### EXERCISE:
Read the data below. Every line holding the string "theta" must be copied.
TASK MATERIAL Start Marker
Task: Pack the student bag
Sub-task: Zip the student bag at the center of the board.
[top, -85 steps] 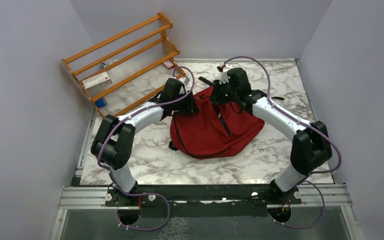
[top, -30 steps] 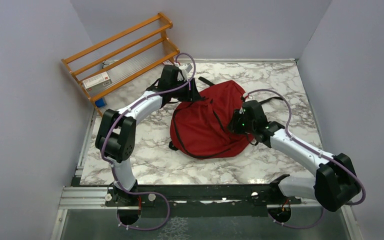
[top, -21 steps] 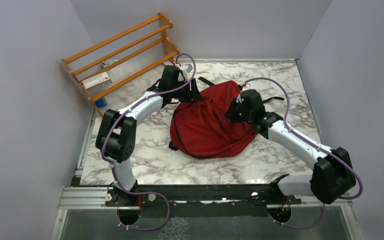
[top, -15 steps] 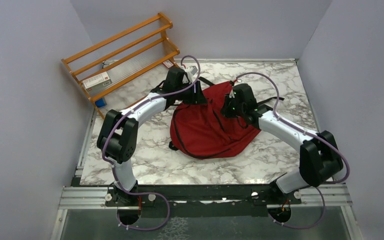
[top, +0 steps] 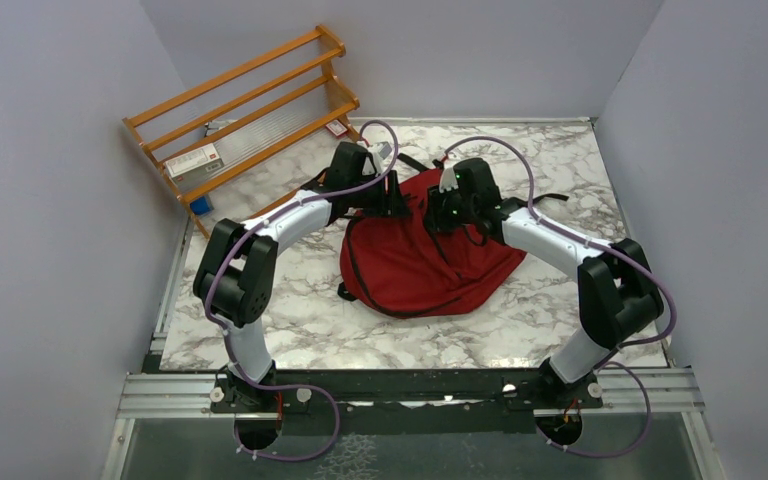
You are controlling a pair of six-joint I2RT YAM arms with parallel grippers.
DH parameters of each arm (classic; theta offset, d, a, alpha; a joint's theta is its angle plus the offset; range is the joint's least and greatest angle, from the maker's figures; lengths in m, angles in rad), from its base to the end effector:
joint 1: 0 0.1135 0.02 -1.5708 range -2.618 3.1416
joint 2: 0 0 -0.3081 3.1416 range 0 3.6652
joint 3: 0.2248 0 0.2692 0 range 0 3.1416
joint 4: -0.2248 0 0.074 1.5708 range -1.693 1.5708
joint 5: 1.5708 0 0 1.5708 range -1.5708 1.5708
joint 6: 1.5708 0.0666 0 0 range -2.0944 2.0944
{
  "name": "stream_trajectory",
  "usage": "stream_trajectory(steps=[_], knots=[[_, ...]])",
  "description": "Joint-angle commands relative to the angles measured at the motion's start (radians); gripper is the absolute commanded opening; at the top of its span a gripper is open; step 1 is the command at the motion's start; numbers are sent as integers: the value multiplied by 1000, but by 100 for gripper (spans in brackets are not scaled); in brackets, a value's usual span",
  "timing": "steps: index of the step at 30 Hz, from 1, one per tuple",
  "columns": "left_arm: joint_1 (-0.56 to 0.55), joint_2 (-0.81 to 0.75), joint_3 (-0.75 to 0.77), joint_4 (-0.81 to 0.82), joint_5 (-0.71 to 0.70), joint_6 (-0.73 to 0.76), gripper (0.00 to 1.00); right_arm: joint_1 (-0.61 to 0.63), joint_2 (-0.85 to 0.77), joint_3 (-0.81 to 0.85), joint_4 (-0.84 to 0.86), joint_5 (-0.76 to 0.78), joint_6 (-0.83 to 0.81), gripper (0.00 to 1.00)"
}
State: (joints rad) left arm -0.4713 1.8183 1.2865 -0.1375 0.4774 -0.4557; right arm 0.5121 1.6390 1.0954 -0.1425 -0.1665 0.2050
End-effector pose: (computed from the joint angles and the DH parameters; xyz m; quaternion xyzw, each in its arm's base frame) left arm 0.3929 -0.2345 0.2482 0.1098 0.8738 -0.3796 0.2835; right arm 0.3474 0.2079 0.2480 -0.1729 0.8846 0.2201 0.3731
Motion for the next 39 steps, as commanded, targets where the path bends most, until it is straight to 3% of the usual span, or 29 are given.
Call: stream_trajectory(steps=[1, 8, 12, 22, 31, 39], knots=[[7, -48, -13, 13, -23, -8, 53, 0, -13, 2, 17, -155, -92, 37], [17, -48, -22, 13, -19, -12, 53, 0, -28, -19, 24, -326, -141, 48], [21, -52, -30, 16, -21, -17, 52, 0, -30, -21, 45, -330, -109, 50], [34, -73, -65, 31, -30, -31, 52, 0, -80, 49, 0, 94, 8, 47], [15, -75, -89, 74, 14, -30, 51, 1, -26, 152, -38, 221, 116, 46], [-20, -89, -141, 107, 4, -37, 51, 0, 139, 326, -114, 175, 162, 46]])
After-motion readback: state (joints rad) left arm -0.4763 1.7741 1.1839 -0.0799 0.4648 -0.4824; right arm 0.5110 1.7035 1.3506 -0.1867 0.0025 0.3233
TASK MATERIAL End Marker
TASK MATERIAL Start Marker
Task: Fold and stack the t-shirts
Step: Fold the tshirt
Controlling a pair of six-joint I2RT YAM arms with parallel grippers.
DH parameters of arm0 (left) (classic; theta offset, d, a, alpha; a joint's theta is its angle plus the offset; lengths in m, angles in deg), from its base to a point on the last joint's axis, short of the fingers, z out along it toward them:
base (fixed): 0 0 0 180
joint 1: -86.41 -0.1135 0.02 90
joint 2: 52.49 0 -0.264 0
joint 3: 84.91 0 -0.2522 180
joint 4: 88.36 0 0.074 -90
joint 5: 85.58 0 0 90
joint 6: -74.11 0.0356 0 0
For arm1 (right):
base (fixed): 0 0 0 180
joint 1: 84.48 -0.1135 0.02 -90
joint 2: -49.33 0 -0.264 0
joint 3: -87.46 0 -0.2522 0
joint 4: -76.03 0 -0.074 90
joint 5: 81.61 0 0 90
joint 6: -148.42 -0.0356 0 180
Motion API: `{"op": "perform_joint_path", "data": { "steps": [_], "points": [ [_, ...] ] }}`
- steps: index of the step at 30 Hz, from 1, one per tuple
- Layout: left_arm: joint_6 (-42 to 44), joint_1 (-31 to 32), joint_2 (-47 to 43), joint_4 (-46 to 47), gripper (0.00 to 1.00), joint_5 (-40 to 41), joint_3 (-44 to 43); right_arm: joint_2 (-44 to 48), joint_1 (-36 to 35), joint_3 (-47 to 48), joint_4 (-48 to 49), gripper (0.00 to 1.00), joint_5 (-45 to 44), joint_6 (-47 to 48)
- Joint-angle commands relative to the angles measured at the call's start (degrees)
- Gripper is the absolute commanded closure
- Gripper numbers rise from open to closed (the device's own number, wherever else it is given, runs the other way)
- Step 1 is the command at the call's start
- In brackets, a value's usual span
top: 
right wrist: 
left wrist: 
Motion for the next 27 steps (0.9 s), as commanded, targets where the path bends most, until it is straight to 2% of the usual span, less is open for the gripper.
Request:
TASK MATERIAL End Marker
### RESULT:
DH parameters of each arm (classic; theta offset, d, a, alpha; a joint's theta is its angle plus the offset; range is the joint's least and greatest angle, from the maker's figures; lengths in m, angles in rad), from its base to the end effector:
DH parameters of arm0 (left) (classic; theta offset, d, a, alpha; a joint's theta is its angle plus the offset; lengths in m, angles in deg), from its base to a point on the last joint's axis, short of the fingers, z out along it toward them:

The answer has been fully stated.